§ **REQUIREMENT**
As you look over the data below, please find each line where the word "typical" appears, then copy it.
----
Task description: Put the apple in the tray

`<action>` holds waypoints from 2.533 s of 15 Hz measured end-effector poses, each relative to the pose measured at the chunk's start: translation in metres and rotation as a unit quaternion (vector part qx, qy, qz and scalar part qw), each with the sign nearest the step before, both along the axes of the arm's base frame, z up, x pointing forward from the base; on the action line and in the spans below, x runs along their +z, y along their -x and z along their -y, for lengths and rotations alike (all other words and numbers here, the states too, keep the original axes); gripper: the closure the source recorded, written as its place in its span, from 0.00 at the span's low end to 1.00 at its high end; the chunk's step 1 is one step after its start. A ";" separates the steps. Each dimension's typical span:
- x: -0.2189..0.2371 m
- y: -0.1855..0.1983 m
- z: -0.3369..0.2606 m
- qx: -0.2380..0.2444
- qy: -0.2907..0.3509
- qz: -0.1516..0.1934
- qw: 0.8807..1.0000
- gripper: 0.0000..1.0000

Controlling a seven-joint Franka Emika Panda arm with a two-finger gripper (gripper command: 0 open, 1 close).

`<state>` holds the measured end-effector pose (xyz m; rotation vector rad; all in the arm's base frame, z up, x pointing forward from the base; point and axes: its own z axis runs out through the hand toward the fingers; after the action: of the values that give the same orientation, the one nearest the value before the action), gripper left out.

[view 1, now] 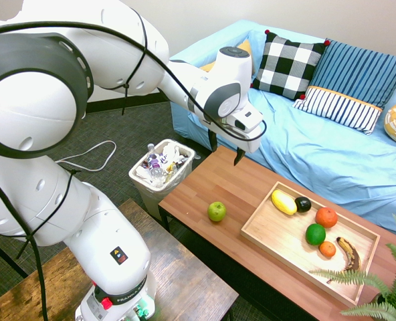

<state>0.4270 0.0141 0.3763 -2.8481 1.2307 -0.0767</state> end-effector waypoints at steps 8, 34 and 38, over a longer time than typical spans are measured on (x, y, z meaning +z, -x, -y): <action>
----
§ **ANSWER TO THIS PROBLEM**
`<action>` holds waypoints from 2.533 s of 15 Hz measured end-effector poses, each relative to the pose measured at the chunk's start: translation in metres and rotation as a unit quaternion (vector part qx, qy, qz and scalar part qw), each with the sign nearest the step before, both along the axes of the arm's base frame, z up, x pointing forward from the base; on the action line and in the spans below, x runs along their +z, y along their -x and z along their -y, for lengths and rotations alike (all other words and numbers here, the states too, keep the original axes); gripper: the closure the source recorded, written as its place in its span, from 0.00 at the span's low end to 1.00 at its high end; the chunk's step 1 is one step after its start. A ";" separates the steps. Each dimension's typical span:
<state>0.4270 0.0141 0.3763 -2.8481 1.2307 -0.0767</state> end-effector waypoints at steps 8, 34 and 38, over a longer time than typical spans are measured on (x, y, z meaning +z, -x, -y): <action>

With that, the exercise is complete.